Sonny Morey (born 1945) is an Aboriginal Australian former Australian rules footballer. He played for Central District in the South Australian National Football League (SANFL). He was removed from his family in the Northern Territory as part of the Stolen Generations, first placed in a home in Alice Springs, and transferred to Adelaide as a young teenager.

==Early life and education==
Sonny Morey was born in 1945 on Yambah Station in the Northern Territory of Australia, An Arrernte man, he was removed from his family as part of the Stolen Generations at the age of seven.

Morey spent part of his childhood at St Mary’s Hostel in Alice Springs, where he lived for six years before being transferred in 1958 St Francis House, a home for Aboriginal boys in the Adelaide beachside suburb of Semaphore, run by Church of England missionaries. With him at the home were Charlie Perkins (later an Aboriginal rights activist), Harold Thomas (who later designed the Aboriginal flag), and artist and soccer player John Kundereri Moriarty. His surname was changed from Gorey to Morey by authorities.

A year later, St Francis House closed down, and he was fostered out to a family at the age of 14. His foster parents were Ada and Sydney Maguire. He began playing junior football with Gawler Centrals, one of three clubs comprising Gawler Football Club in Gawler, South Australia. There he won under-17 and senior best-and-fairest awards.

==Playing career==
Morey's Australian rules football career developed with the Gawler Central Football Club in the Gawler and District Football Association. During his time at the club, he played alongside fellow Indigenous footballer Merv Rigney.

Morey won Gawler Central's A Grade Best and Fairest award in 1961 and 1962. In 1963, he played in the club's grand final team, which was defeated by South Gawler Football Club by 15 points..

Morey played a total of 213 senior games for Central District in the SANFL between 1964 and 1977.

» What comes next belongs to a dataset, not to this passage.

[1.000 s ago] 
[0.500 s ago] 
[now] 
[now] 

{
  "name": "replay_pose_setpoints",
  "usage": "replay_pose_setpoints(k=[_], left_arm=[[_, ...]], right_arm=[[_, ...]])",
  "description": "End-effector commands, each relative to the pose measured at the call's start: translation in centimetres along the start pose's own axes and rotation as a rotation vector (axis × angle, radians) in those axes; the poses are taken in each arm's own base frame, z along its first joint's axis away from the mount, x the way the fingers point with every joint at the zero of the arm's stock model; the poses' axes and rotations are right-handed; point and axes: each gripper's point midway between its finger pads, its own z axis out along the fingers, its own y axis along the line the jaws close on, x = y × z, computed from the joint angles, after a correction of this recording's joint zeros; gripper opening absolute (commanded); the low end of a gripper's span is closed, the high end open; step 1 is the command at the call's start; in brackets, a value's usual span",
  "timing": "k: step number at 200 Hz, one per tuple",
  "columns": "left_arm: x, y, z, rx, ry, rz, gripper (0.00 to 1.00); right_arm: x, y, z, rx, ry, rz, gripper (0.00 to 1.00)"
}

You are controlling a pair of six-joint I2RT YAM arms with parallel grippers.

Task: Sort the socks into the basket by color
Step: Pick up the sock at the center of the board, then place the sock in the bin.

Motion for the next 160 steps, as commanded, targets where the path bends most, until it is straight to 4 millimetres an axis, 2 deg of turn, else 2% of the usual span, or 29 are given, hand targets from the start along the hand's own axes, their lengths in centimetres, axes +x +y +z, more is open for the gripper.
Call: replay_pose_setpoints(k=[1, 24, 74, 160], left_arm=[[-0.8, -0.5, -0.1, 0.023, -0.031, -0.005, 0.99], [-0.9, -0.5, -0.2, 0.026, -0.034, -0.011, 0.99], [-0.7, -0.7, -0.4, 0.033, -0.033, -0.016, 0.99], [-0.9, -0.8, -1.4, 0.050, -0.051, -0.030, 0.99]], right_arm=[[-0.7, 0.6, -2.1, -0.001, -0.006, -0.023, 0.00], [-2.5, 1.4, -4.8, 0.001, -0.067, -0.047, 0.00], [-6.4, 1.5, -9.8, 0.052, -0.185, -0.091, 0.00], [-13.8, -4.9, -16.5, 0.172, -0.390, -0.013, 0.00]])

He made his senior debut in Central District's inaugural SANFL season in 1964 and recorded the club’s first league kick.

Morey won Central's Best and Fairest award in 1970. He was runner-up in the 1972 Magarey Medal and received both Central District and SANFL player life memberships.

He became the first Central District player to reach 200 games in 1976. He retired the following year, finishing with 213 appearances and 28 goals.

During his career, he represented South Australia in four interstate matches.

==Coaching and later career==
After retiring, Morey coached Eudunda Football Club from 1978 to 1980, guiding them to a premiership in 1978.

He later coached Central District’s under-17s between 1981 and 1988, including their 1985 premiership.

Outside football, Morey worked as a fitter and turner, storeman, and sports store manager. He also served for 12 years with South Australia Police, where he worked in community engagement roles.

==Honours and recognition==
- Inducted into the South Australian Football Hall of Fame (2023)
- Inducted into the Central District Hall of Fame
- Central District Best and Fairest: 1970
- First Central District player to 200 games
- Named in the SANFL Indigenous Team of the Century (2011)
- Honoured in the AFL’s 2024 Sir Doug Nicholls Round
- Featured in AFL.com.au article: "Fall and rise: The incredible story of SA footy great Sonny Morey" (2024)
- Profiled in The Advertiser on life, legacy and racism in South Australian football (2024)

==Personal life==
Morey married Carmel, and they have two daughters. His daughter, Kim Morey-Hure, has spoken publicly about his experiences and the continuing impact of the Stolen Generations.

He never saw his mother again despite looking for her all of his life, but later discovered that she had also searched for him after his removal, until her death in 1992. After learning of her death, he had been unable to find where she had been buried. In early 2026, shortly before the 18th anniversary of the National Apology to the Stolen Generations (13 February), Morey was at last informed that her burial site was on Napperby Station, north-west of Alice Springs. At his first attendance of a breakfast gathering in Canberra to mark the anniversary, he met other survivors of the Stolen Generations, including four of his "sisters" who had lived at St Mary's Hostel when he was there as a child.